很明顯是特制的,瑪瑙手鏈垂在側邊,大概是可以環在手腕上,話筒手握處上端還鑲嵌著一圈說不出名字的寶石,顏色澄澈如海。

江茨幾乎是楞住。

“聽赫之說你是一位歌手,所以爺爺奶奶想應該沒什麽比話筒更適合你了~演唱會的時候要是不嫌棄,可以用用。”

怎麽會嫌棄?

沒有比這更好的禮物了。

江茨半晌發不出聲音,把禮盒緊緊抱在懷裏,張合嘴才輕輕說道:“謝謝。”

這又何嘗是不是施赫之家人對他的認可呢?江茨垂著眼瞼,覺得太滿了。

這些天,所有的愛和情感都來得太滿了。

此情此景,莫名和今天來時的擔憂嚴絲合縫於一處——“空手而來,卻滿載而歸。”

他曾以為自己這世間,大概和“踽踽獨行”這詞最搭,但現在他滿身星河,每一點光都告訴他,嘿,還有那麽多美好在呢!

施赫之聽到江茨那聲謝謝時,就感受到對方洶湧情緒下隱藏至深的哭腔。

“不是酷哥麽?江茨?”

他輕聲細語地哄著,心裏泛起微微的酸,因為自覺得到愛過載而落淚的江茨,在恨意裏頑強生長的江茨,怎麽能不讓人喜歡呢?

怕人真落淚之後覺得丟臉,施赫之想想那畫面,沒忍住彎起眉眼,嘴上卻是有逗人笑的意思。
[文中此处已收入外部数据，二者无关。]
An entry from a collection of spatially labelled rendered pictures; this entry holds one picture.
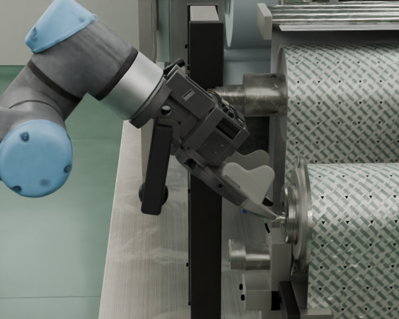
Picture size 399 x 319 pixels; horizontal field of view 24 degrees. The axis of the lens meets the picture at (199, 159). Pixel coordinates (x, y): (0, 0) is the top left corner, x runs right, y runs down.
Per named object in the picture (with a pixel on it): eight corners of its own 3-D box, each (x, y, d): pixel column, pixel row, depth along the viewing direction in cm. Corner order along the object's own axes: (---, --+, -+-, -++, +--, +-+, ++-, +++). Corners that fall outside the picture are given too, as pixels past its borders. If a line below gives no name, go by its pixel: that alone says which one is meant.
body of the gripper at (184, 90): (254, 138, 107) (175, 75, 104) (207, 192, 109) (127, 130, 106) (249, 118, 114) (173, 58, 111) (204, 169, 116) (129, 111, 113)
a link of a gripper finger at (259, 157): (297, 178, 115) (243, 138, 112) (265, 212, 117) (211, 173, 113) (291, 167, 118) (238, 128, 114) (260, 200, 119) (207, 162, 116)
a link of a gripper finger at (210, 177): (246, 201, 108) (189, 152, 107) (237, 210, 108) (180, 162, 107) (247, 190, 112) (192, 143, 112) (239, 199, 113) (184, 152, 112)
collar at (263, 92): (241, 109, 141) (242, 68, 139) (280, 109, 142) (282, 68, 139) (245, 121, 135) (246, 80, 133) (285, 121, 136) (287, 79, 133)
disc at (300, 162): (289, 242, 126) (293, 139, 121) (292, 242, 126) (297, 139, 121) (305, 293, 113) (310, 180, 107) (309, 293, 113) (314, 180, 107)
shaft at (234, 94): (202, 102, 139) (202, 81, 138) (242, 102, 139) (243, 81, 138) (204, 109, 136) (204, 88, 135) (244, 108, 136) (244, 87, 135)
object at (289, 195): (280, 180, 120) (287, 190, 113) (295, 180, 120) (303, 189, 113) (279, 236, 121) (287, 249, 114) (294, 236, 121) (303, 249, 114)
梁卿此時默默地在旁看著,不出聲打擾。之前聽過一句話,說相愛的人有磁場,只要他們倆站在那,旁人就插不進去。

大概就是眼前模樣?

施赫之很快就覺得禮物很礙眼。

《關於江茨小心翼翼抱著禮物而不能騰出手與他十指緊扣這件事》

不過......江茨剛才好像是忘了拒絕“留宿”這建議了?

江茨後知後覺不能那麽冷落施赫之,但他湊近時,發覺施赫之一點平常傾訴委屈的痕跡都沒有,表現得相當正常。

於是將信將疑地被人摁在座位上,手足無措地瞧施赫之和還沒打招呼的施父在廚房忙忙碌碌。

本來他是想去幫忙的,但礙於自己水平過於有限,免得弄出些根本不能見人還糟蹋糧食的東西,所以果斷地選擇坐在位置上,手上還戴著那碧綠玉鐲。

梁卿看他緊張,挑起話頭:“小茨你放松,不用這麽拘謹的,不只是我,還有施赫之的爺爺奶奶都很喜歡你。”

江茨:怎麽答,在線問,挺急的!

他囁嚕著唇不知如何回應,卻見梁卿了然地彎彎眉梢,安慰道:“我們無論背負著怎樣的過去,都要選擇重新出發呀。何況小茨一看就是早有方向的人了,不是麽?”

“阿姨......”

江茨低低地喚了聲。

可能有些話就是特定的人在特定的時間說出口,才會讓人難以忘懷吧。

譬如此刻。

他從梁卿眼裏看見無限的寬容,是母親的溫柔,也是長者對年幼者的註視。

他在這樣的目光下,好似終於不用樹起那道在十餘年前就築起的堡壘,於是一層層撤下,於是擡頭,便瞧見陽光。

是,人生路長,可以休息一會,但要不懼重新出發。

“江茨是不是特別擔心我們對他的看法?”施父熟練地炒著菜,邊問邊瞥了施赫之一眼。

“嗯,他對來之不易的東西看得珍視,所以就想盡善盡美。”

施赫之笑著答。

“但他不知道自己真的已經很好了。爸,你不知道他是多驕傲的人......”

施父聞言終於側過臉,好笑地看著自己兒子:“怎麽?你不驕傲嗎?”

“什麽事都要做到完美,結果把自己逼得越來越累,像是上緊的發條永遠追著更高的高峰?”

“所以每一步都踏得方方正正,把自己看得很重,也在意別人對你的評價,赫之,我之前說你,你還不服氣呢。”

“......好像確實如此。”施赫之挑了下眉,頭一次沒否認這樣的說法,雖然不明白話題為什麽突然變到自己身上,卻是很認真地在想這個問題,“所以我開始並不喜歡江茨。”

他是變數,永遠打破桎梏,哪怕是既定的規則、和看上去無法更改的命運。